The Rules of Management: Know What a Team Is and How It Works
- May 27, 2011
Know What a Team Is and How It Works
So what is a team and how does it operate? If we are going to be successful managers we have to know the answers to these questions.
A team isn't a collection of people. It is an organization with its own dynamics, qualities, and conventions. Without knowing these things, you will flounder. Knowing them, you can work your team to achieve greatness.
In every team there are a variety of people all pushing and shoving in different directions and with unequal force. Some shove louder, if you know what I mean. Others are happy to push from the back. Others don't appear to be doing anything, but you'll need them for ideas.

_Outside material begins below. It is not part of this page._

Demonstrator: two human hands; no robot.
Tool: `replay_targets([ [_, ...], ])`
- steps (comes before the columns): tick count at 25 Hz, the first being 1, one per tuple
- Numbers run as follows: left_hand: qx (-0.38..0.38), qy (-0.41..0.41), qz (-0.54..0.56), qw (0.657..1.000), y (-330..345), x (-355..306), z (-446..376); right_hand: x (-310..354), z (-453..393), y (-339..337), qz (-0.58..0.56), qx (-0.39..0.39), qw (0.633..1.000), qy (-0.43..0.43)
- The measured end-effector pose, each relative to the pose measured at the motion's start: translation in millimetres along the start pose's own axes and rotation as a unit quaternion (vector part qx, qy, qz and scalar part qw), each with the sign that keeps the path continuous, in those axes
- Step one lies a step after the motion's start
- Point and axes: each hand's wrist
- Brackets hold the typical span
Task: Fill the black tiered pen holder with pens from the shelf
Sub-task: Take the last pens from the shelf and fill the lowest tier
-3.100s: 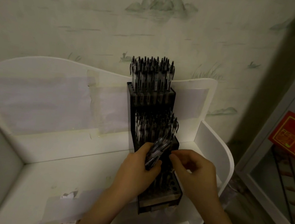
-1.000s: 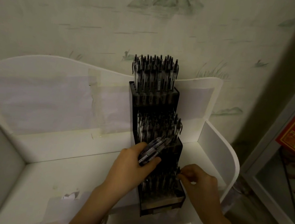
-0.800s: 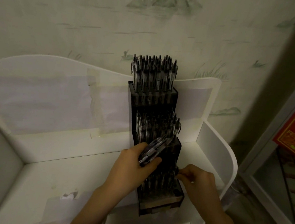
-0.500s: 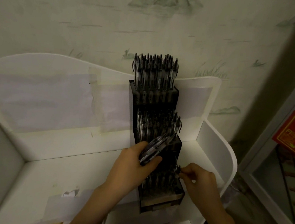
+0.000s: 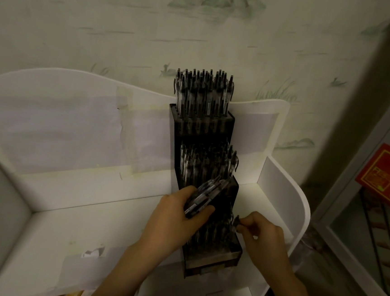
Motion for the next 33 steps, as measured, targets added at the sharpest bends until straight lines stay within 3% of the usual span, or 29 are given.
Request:
replay_targets([
  [9,0.001,-0.002,0.0,1.0,-4.4,0.8,3.5,23.7,1.0,-15.7,0.021,0.019,0.999,0.029],
  [14,-0.006,-0.002,-0.004,1.0,-6.9,3.0,6.1,47.9,2.0,-28.1,0.005,-0.081,0.997,-0.017],
  [16,-0.007,0.0,-0.004,1.0,-7.7,3.7,6.8,46.7,-0.7,-30.0,0.025,-0.057,0.998,-0.008],
  [20,-0.01,-0.001,0.001,1.0,-7.9,5.4,8.6,30.1,-4.5,-14.9,0.1,0.074,0.989,0.083],
  [24,-0.016,-0.001,0.005,1.0,-8.8,8.1,9.1,28.1,0.7,-4.8,0.092,0.053,0.99,0.095],
  [29,-0.014,-0.006,0.01,1.0,-12.0,10.8,11.7,60.9,-2.9,-15.4,0.066,-0.082,0.994,-0.009],
  [31,-0.015,-0.005,0.009,1.0,-13.6,11.4,13.3,83.2,-3.3,-16.1,0.007,-0.088,0.995,-0.056],
  [33,-0.019,-0.005,0.009,1.0,-16.5,12.7,15.5,102.0,-7.0,-11.7,-0.087,-0.041,0.993,-0.068],
])
Point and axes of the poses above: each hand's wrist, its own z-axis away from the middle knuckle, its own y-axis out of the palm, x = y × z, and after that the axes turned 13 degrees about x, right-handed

If you haven't looked at team dynamics before, I urge you to read Meredith Belbin's Management Teams: Why they succeed or fail.* (If you have, go right to the next Rule.) This is designed for managers concerned with achieving results by getting the best from their key people. I'll paraphrase what he says, but I do urge you to practice what he preaches.
Belbin says that there are nine team roles—and we all carry out one or more functions of these team roles. Yes, it is fun to identify our own, but it is much more useful to identify your team's and then work with that information.
The nine team roles are the Plant (that's the ideas person), the Resource Investigator, the Coordinator, the Shaper, the Monitor Evaluator, the Team Worker, the Implementer, the Completer, and the Specialist. If you want to know more, you'll have to read the book.
Now you know who you might have on your team. So what exactly is a team, and how are you going to make yours more effective? Again, read Belbin and also come to understand a team is a group where all the members focus on a collective target. A team doesn't pull together well when each individual member focuses on their own target—be that just getting to the end of the day, their own personal progress, how to appease the boss (that's you, by the way), use work as a social club, and so on.
You'll know you have a team when you hear "we" and "us" more often than "I" and "me."
You'll know you have a team when difficult decisions become easy—because someone says, "It's OK, we're all in this together."
You'll know you have a team when the team tells you it is a team.